The DADJ clearly needs all the qualified staff it can get.
Unfortunately, Constantine fired many good officers. One of them is Officer M, who asked to go by this name for fear speaking out will impact future job prospects.
Officer M did not want to comply with the vaccine mandate. She asked for weekly testing and stringent mask usage. The DADJ rejected her request.
On Dec. 10, she was “involuntarily” separated by DADJ Director John Diaz. In his separation letter, he said Officer M was a health risk to unvaccinated staff.
When Officer M heard about the MOU and increased pay, she was disgusted.
“I feel betrayed and I feel anger for my friends who have to deal with the aftermath of the county’s reckless and heartless decision,” she told the Jason Rantz Show on KTTH. “They’ve lost really great officers they won’t be able to replace, and have caused a lot of hardship in the process.”
Officer M, knowing the staffing struggle, also thinks the idea of releasing criminals is dangerous, though she doesn’t blame guild leadership for the proposal.

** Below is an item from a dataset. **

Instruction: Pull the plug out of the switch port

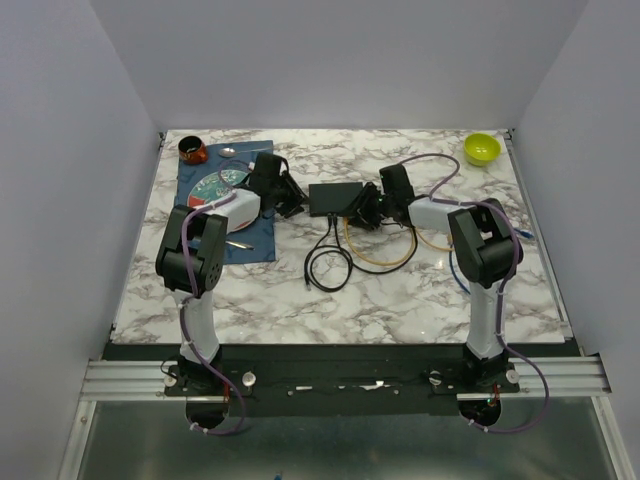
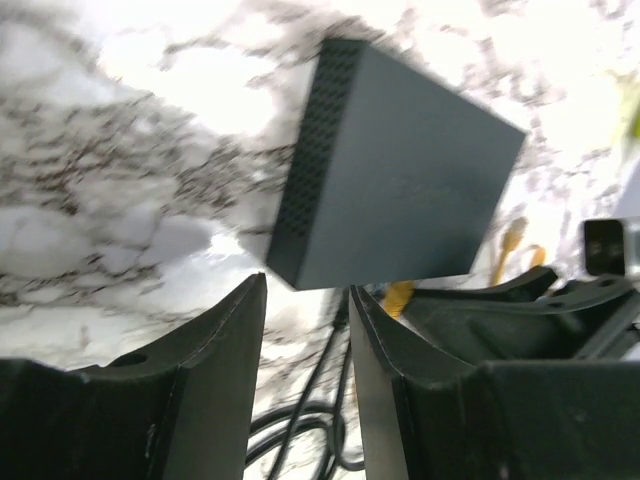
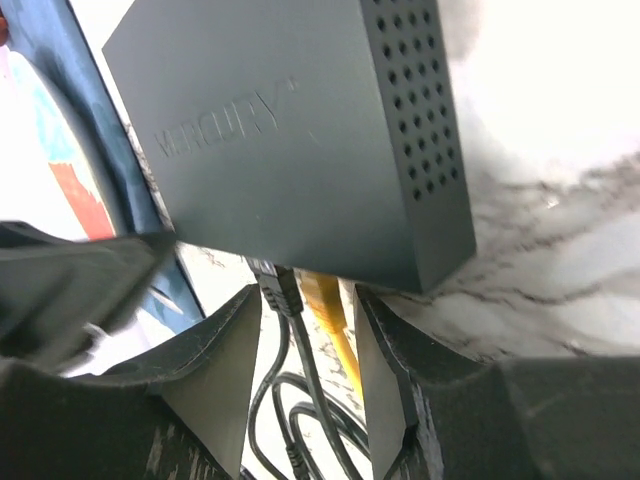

“I know Dennis [Folk] wants to alleviate some of the population to help with COVID, but releasing criminals, violent or not, will not benefit the citizens of King County and this state,” Officer M said. “These ‘non-violent’ offenders aren’t contributing citizens of society and will continue to break laws if allowed to. As we both know, the laws are getting more lenient and violence is getting worse.”